You can download the file used in this tutorial from Kaggle’s dataset repository (https://www.kaggle.com/datasets/swathiunnikrishnan/amazon-consumer-behaviour-dataset).
Step 1: Start by uploading your data to an S3 bucket on AWS. You can either use the sample file provided or your own data.
Step 2: Open the AWS Management Console and search for AWS Glue. Create a crawler in Glue to gather metadata about the data. You also have the option to create a new database, which serves as a data catalog for storing schema information.
Step 3: Run the crawler in Glue, which will quickly analyze the data and determine its schema.
Step 4: Proceed to create an ETL (Extract, Transform, Load) job in Glue to convert the data from CSV format to columnar data in Parquet format. Navigate to the Jobs section in the Glue console and create a new job using the visual interface.
Step 5: Select the input bucket for the job and allow Glue to infer the schema based on the crawled metadata.
Step 6: In the apply mapping step of the job, you can modify the schema data types if necessary. For example, you can change the age data type to an integer.

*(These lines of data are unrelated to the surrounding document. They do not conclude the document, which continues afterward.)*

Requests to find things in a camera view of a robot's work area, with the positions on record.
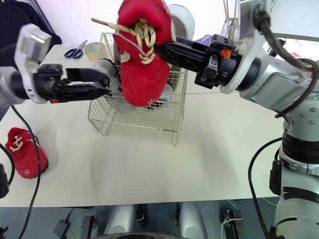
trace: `white table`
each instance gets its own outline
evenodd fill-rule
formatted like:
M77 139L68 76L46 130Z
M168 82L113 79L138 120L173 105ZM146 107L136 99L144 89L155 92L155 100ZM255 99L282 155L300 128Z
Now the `white table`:
M65 60L69 48L55 46L45 63L90 67L86 55ZM274 112L243 100L238 93L207 94L188 79L183 133L177 147L120 135L100 135L87 120L89 102L16 106L38 136L49 167L42 174L34 206L93 206L250 198L247 170L255 151L282 134ZM25 127L10 109L0 122L0 142L11 127ZM258 197L268 189L273 155L257 159L253 182ZM10 163L0 153L7 175ZM36 179L17 173L0 206L27 207Z

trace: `shoelace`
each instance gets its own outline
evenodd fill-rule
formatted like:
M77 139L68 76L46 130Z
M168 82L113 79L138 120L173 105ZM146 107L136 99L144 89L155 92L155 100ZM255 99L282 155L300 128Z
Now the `shoelace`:
M12 150L12 152L19 151L21 149L22 145L23 145L23 142L19 143L19 141L22 139L22 137L18 138L18 136L15 136L14 138L15 138L15 142L13 142L13 144L16 145L16 148L13 148L11 146L9 147Z
M12 146L9 147L9 149L11 149L12 152L19 151L23 146L23 142L19 142L22 139L22 136L18 137L18 135L16 135L14 138L15 138L15 142L13 142L13 144L16 145L16 148L13 148ZM38 145L38 147L40 147L37 138L35 139L35 141L36 141L36 144Z
M142 49L143 47L142 40L144 40L146 46L149 47L150 50L146 53L148 56L143 56L142 54L139 53L139 57L142 59L142 64L144 65L147 65L153 61L153 59L156 56L154 53L156 33L154 28L151 25L149 25L144 18L140 18L139 21L136 22L134 30L127 26L113 24L113 23L108 23L108 26L114 30L124 31L135 36L140 49Z

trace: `wire basket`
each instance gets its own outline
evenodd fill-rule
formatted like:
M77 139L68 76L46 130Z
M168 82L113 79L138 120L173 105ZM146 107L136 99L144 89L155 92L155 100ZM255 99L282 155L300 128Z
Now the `wire basket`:
M234 29L230 32L230 29L228 28L226 21L227 20L225 20L225 22L224 22L224 26L223 26L223 29L221 31L221 35L232 39L234 41L234 45L236 47L240 47L244 41L240 39L240 26L239 26L239 24L236 24ZM230 18L229 21L231 24L232 22L238 22L238 19L237 18Z
M113 37L102 33L100 46L105 45L113 60ZM102 96L92 100L88 120L102 135L110 133L179 142L184 115L187 71L171 71L168 81L173 88L171 100L157 101L148 107L129 104L123 96Z

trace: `red sneaker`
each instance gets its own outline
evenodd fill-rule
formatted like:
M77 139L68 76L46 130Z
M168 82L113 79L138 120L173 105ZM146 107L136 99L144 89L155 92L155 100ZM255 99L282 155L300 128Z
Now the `red sneaker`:
M165 89L171 65L155 51L154 45L176 41L172 17L162 0L124 0L118 24L111 28L137 44L145 53L114 35L121 49L122 89L125 99L135 106L149 106Z
M37 138L35 140L38 146L42 173L48 167L48 160ZM22 178L34 178L38 175L35 147L28 130L16 127L10 129L5 148L13 157L15 169Z

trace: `blue scissors handle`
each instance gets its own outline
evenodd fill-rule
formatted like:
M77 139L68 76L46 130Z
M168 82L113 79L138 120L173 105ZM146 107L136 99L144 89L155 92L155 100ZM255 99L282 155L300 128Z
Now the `blue scissors handle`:
M71 50L68 50L64 56L66 58L73 58L73 59L78 59L80 58L81 56L83 55L83 51L81 49L71 49Z

Step 7: Within the visual script of the job, you can add various nodes to perform different transformations such as selecting specific fields, dropping unnecessary fields, removing duplicates, and more.
In your case, you have chosen the select fields node to specify the desired fields for the output table. Make sure to select the appropriate node parent, which in this case is the Apply Mapping node.
Step 8: Choose the destination folder for the transformed data and specify the output file format as Parquet. You also have the option to select the desired compression type.
Step 9: Provide a name and role for the job. The IAM role you specify must have the necessary permissions to access both the S3 bucket containing the data and the Glue service. Save the job configuration and then run it.
Step 10: Once the job has completed successfully, create another crawler in Glue to crawl and update the metadata for the newly generated Parquet file.
Step 11: Now you can use Amazon Athena to query the data. Athena allows you to run SQL queries against the data stored in the S3 bucket, providing you with fast and interactive analysis capabilities.
Step 12: Once completed with the tutorial make sure to clean up the resources that were used in this tutorial.